New Zealand is a country that has seen massive changes in legislation over the past few years. Trust and estate laws have been transformed to offer more room for easy resolution of cases and many professionals in the industry have benefitted from the tax regime. However, there has been concern across the media on how the laws imposed are likely to affect local trust litigation.
Media houses in the last few weeks have covered stories about the arrangement of the tax laws and the impact they are likely to have on the processes instated for trust law. A number of processionals including Geoffrey Cone have risen to the occasion and responded to the issue, offering insight into the matter and providing facts that have allowed individuals to understand how the laws are likely to affect them and their dealings.
On the many posts that have been made about foreign trusts, he has issued facts that have sought to reiterate the reason there has not been much progress in the local scene despite there being great achievements on international litigation.

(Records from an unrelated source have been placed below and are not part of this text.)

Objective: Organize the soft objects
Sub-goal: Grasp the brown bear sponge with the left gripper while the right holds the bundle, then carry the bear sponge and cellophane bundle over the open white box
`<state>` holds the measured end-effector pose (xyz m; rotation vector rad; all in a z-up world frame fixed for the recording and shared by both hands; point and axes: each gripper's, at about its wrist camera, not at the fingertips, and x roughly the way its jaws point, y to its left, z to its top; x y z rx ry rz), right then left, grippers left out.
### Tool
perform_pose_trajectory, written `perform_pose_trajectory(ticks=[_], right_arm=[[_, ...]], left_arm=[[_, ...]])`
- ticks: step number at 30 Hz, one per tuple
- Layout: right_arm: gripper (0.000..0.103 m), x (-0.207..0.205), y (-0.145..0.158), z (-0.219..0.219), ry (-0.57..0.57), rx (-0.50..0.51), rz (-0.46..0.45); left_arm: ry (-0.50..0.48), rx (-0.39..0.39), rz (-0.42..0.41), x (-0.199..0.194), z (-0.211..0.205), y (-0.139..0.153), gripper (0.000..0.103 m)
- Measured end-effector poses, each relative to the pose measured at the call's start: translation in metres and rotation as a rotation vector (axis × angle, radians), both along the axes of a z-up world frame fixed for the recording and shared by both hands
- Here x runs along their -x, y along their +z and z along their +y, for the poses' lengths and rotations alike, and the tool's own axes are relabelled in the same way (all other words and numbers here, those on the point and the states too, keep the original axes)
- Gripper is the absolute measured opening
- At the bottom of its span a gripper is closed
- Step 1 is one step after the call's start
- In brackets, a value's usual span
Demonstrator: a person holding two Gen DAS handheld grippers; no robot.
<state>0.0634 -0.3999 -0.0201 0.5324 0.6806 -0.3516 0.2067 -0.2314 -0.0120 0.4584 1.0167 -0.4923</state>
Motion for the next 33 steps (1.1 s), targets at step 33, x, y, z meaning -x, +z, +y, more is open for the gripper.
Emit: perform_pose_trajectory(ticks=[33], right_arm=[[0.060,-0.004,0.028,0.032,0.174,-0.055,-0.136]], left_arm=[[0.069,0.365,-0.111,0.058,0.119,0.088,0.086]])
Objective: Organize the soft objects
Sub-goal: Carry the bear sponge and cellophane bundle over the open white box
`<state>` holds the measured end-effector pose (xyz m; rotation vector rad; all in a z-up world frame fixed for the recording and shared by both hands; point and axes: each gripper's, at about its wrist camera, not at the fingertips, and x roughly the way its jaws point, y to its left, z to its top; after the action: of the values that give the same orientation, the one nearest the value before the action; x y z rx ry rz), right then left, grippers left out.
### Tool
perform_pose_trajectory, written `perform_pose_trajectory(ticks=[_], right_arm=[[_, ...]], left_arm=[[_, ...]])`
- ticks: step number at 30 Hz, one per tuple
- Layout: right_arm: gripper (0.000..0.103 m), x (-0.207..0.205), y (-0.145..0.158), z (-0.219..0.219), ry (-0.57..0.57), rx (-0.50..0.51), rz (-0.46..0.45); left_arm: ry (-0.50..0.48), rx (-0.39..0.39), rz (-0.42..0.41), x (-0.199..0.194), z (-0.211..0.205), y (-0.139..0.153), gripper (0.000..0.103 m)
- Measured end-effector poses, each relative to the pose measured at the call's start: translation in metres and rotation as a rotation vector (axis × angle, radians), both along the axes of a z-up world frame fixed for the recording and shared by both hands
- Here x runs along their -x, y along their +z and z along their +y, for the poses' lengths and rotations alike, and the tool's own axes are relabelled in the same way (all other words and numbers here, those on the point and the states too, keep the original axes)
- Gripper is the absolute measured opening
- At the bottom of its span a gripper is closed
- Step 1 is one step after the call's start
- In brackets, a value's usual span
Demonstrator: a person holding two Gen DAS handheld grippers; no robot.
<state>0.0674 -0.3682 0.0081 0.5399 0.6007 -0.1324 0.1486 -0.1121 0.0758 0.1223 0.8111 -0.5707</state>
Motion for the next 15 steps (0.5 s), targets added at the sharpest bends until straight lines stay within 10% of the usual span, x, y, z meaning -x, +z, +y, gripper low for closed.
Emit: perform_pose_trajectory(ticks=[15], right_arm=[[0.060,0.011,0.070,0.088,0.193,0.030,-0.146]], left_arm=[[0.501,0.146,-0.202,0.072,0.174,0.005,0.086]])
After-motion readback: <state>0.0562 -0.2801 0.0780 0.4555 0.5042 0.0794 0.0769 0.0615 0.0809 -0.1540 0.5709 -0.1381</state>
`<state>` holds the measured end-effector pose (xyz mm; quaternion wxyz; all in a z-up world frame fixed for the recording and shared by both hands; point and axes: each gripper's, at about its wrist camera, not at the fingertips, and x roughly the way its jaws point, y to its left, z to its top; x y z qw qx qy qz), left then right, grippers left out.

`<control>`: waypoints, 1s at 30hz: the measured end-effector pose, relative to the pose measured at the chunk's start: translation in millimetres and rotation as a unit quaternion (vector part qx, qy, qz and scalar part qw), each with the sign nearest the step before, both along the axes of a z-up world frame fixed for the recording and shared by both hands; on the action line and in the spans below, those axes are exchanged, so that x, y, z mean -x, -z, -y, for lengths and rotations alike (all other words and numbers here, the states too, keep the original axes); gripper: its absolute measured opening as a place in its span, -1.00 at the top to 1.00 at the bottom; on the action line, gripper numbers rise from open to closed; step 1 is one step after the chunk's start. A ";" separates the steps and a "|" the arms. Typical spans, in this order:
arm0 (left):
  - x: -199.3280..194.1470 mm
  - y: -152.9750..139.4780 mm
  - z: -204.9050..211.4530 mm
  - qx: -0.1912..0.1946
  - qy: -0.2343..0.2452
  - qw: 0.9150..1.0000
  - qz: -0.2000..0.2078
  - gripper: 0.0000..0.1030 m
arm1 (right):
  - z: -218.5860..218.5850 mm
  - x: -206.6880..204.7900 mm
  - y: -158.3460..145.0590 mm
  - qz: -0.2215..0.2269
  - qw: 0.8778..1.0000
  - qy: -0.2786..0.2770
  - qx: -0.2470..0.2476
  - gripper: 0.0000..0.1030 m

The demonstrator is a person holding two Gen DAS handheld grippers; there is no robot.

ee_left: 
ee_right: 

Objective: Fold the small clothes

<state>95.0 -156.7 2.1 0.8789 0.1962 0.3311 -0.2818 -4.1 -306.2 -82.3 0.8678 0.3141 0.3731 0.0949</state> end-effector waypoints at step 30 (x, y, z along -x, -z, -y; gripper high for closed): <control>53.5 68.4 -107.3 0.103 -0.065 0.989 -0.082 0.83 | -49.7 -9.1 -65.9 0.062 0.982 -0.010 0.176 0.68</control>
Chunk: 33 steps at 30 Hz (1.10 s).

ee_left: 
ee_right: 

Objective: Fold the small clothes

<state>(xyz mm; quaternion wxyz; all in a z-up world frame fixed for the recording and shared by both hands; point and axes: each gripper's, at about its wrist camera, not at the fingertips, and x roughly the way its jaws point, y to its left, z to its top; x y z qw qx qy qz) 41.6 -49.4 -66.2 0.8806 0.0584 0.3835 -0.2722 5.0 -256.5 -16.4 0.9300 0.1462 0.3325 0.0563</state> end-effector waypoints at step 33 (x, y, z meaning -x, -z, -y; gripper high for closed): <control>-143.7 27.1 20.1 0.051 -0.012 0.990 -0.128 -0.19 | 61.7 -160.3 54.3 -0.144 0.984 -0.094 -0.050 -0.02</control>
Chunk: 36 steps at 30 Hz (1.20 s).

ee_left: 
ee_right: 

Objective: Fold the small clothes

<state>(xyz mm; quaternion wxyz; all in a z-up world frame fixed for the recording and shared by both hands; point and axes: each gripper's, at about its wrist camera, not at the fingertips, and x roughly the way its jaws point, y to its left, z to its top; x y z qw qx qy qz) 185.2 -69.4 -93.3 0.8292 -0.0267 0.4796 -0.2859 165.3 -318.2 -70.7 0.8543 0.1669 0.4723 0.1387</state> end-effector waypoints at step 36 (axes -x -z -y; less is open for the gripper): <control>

First, the much needed progress can only be achieved if New Zealand was a tax haven. The latest OECD ranking does not place the country among those that have achieved great results when it comes to working on estate and trust litigation. This is because it cannot be considered a tax haven.
To become a tax haven, one of the requirements is having as seamless system that allows easy sharing of information across governments. This has not been achieved fully although there are plans to do so. Secondly, New Zealand has not managed to relax taxes or place no taxes on certain processes and items. They have not also been able to establish a transparent system that makes the tax process easy to interpret.
The life and career of Geoffrey Cone has revolved around offering solutions to pressing issues that have been ailing different industries. He is a lawyer by profession and his main areas of operation are tax and estate litigation. Geoffrey Cone is a graduate who emerged with LLB Honors and he proceeded to pursue a diploma in estate and tax law.
Since 1980, he has been working as a lawyer and has worked with clients from different countries. One of his biggest achievements is the establishment of Cone Marshall, a law firm he founded in 1999 that offers estate and tax litigation support to clients from international markets.